* **TRY IT**
Nothing is to be output except the lines from the one containing "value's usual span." through the end of the material, each reproduced exactly.

* **EXERCISE DATA**
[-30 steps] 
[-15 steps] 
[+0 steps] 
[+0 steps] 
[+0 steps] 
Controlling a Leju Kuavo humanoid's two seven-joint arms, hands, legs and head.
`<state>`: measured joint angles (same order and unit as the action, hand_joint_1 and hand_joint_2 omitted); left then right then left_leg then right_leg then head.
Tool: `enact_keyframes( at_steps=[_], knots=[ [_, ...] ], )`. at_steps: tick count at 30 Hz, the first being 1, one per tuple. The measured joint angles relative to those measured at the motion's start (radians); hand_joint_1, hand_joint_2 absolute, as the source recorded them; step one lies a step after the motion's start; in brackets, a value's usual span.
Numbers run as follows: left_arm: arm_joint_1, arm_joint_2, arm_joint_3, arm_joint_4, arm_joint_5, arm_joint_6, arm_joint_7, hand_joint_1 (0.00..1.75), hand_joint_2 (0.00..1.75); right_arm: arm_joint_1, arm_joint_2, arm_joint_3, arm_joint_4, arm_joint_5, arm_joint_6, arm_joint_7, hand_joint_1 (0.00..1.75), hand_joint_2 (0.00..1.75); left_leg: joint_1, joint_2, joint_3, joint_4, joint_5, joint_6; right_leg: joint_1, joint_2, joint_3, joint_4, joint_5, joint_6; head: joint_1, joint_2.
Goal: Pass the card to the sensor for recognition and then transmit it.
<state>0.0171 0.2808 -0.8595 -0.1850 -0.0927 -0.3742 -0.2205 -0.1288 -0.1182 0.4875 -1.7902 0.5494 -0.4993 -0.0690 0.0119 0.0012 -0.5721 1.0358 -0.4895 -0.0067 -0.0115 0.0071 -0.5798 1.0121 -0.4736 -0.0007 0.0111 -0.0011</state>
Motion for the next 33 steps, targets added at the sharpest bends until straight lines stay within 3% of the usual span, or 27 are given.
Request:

* **TASK ANSWER**
Tool: `enact_keyframes( at_steps=[_], knots=[ [_, ...] ], )`. at_steps: tick count at 30 Hz, the first being 1, one per tuple. The measured joint angles relative to those measured at the motion's start (radians); hand_joint_1, hand_joint_2 absolute, as the source recorded them; step one lies a step after the motion's start; in brackets, a value's usual span.
Numbers run as follows: left_arm: arm_joint_1, arm_joint_2, arm_joint_3, arm_joint_4, arm_joint_5, arm_joint_6, arm_joint_7, hand_joint_1 (0.00..1.75), hand_joint_2 (0.00..1.75); right_arm: arm_joint_1, arm_joint_2, arm_joint_3, arm_joint_4, arm_joint_5, arm_joint_6, arm_joint_7, hand_joint_1 (0.00..1.75), hand_joint_2 (0.00..1.75); left_leg: joint_1, joint_2, joint_3, joint_4, joint_5, joint_6; right_leg: joint_1, joint_2, joint_3, joint_4, joint_5, joint_6; head: joint_1, joint_2.
Goal: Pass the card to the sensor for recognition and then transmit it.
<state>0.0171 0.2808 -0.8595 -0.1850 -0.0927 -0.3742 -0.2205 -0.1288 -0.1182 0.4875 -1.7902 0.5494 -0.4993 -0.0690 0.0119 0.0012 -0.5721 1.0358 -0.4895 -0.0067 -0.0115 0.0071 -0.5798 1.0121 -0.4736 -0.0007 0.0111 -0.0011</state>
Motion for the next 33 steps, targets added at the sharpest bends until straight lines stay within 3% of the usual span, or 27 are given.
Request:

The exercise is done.